:: Activity ::
In the entries below, find the line with "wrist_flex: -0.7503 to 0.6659" and the line with "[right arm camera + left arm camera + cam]", then retype both and everything between them exactly. Do not copy the pictures.

(Dataset content)

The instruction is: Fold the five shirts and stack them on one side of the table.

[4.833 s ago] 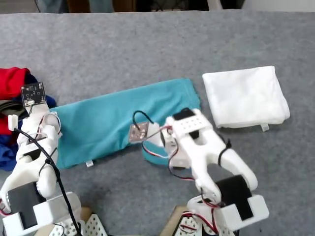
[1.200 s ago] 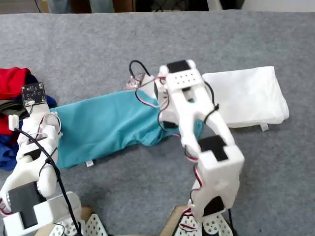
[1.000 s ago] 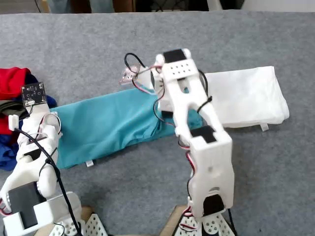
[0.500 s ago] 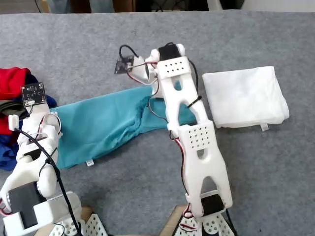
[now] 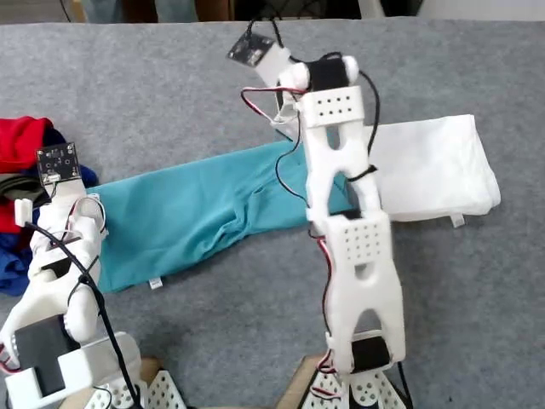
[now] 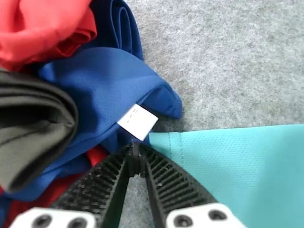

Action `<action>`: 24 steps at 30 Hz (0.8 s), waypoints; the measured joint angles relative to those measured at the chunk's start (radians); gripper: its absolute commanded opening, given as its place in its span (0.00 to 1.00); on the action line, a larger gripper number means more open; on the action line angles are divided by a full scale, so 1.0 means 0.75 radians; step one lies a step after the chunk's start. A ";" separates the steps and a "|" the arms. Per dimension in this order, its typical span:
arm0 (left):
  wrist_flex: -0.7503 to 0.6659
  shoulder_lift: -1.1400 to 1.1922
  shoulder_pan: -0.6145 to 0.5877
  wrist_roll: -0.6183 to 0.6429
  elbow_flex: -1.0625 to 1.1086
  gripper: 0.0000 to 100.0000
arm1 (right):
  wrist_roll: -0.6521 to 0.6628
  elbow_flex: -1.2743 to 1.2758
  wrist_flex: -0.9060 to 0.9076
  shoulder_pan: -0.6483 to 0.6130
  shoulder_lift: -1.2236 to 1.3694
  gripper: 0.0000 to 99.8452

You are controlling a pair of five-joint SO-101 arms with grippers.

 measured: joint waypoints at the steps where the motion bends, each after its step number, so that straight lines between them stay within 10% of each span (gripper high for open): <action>1: 0.020 0.000 0.000 0.000 0.000 0.03 | -0.012 0.108 0.000 0.000 -0.088 0.01; 13: 0.962 -0.434 -0.018 0.239 -0.250 0.22 | -0.025 1.620 -0.057 -0.074 -1.107 0.01; 19: 1.545 -0.491 -0.053 0.274 -0.403 0.22 | -0.041 1.788 -0.059 -0.074 -1.193 0.01; 24: 1.639 -0.252 -0.068 0.315 -0.475 0.22 | -0.041 1.798 -0.051 -0.074 -1.195 0.01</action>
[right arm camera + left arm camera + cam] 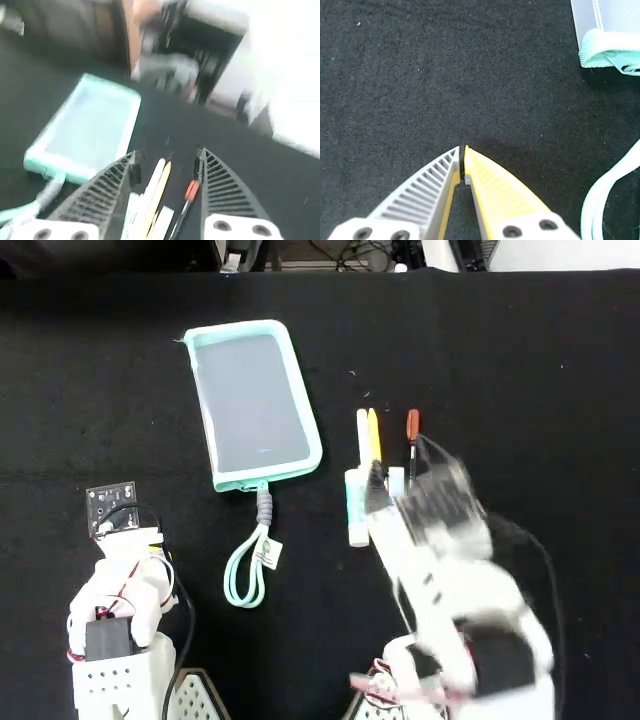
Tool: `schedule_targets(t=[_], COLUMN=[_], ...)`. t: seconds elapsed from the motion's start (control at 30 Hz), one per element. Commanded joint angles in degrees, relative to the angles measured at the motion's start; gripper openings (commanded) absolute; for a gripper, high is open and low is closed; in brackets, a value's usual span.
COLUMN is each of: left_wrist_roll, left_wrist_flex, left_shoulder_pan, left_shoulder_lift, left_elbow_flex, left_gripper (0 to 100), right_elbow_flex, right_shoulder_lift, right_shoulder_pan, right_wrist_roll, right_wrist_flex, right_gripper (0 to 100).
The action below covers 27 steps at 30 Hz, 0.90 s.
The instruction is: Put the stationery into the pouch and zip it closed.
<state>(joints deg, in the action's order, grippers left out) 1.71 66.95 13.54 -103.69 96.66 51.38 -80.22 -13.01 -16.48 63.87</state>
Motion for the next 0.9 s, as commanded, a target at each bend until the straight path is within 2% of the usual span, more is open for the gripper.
schedule_targets(t=[0.0, 0.13, 0.27, 0.4, 0.63, 0.87], left_wrist_roll=[0.6, 0.6, 0.6, 0.6, 0.6, 0.5], left_wrist_flex=[0.1, 0.1, 0.1, 0.1, 0.1, 0.1], left_shoulder_pan=[-0.5, -0.5, -0.5, -0.3, -0.4, -0.4], left_shoulder_lift=[-0.4, -0.4, -0.4, -0.4, -0.4, -0.4], left_elbow_flex=[0.7, 0.7, 0.7, 0.7, 0.7, 0.7], left_gripper=[3, 3, 3, 3, 3, 3], right_elbow_flex=[-2.9, 2.0, 10.2, 13.0, -2.7, -16.7], right_shoulder_lift=[10.8, 11.6, 13.3, 21.8, 47.4, 69.8], right_shoulder_pan=[0.7, -2.0, -10.2, -14.2, -18.5, -21.8], right_wrist_roll=[4.2, 8.1, 6.9, 7.4, 7.7, 17.4], right_wrist_flex=[0.5, -4.7, -15.2, -21.8, -19.8, -18.8], right_gripper=[19.4, 19.4, 19.4, 19.4, 19.7, 19.5])
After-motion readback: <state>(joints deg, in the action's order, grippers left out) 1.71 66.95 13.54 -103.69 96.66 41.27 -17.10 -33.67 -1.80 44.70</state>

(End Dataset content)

:: Exercise output ::
  wrist_flex: -0.7503 to 0.6659
  shoulder_lift: -1.1400 to 1.1922
  shoulder_pan: -0.6145 to 0.5877
  wrist_roll: -0.6183 to 0.6429
  elbow_flex: -1.0625 to 1.1086
  gripper: 0.0000 to 100.0000
arm1 (right):
  wrist_roll: -0.6521 to 0.6628
  elbow_flex: -1.2743 to 1.2758
  wrist_flex: -0.9060 to 0.9076
  shoulder_pan: -0.6483 to 0.6130
  shoulder_lift: -1.2236 to 1.3694
  gripper: 0.0000 to 99.8452

You are controlling a pair of five-joint SO-101 arms with grippers.

 measured: joint waypoints at the steps where the motion bends, each after its step number, so that straight lines between them stay within 10% of each span (gripper high for open): <action>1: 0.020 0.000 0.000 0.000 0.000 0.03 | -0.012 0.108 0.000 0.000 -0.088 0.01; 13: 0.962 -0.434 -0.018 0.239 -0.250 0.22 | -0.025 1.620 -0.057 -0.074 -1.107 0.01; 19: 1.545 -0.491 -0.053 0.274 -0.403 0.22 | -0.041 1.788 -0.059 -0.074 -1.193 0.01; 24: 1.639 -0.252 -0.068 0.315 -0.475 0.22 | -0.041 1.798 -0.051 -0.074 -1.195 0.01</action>
[right arm camera + left arm camera + cam] 

With this, the exercise has been completed.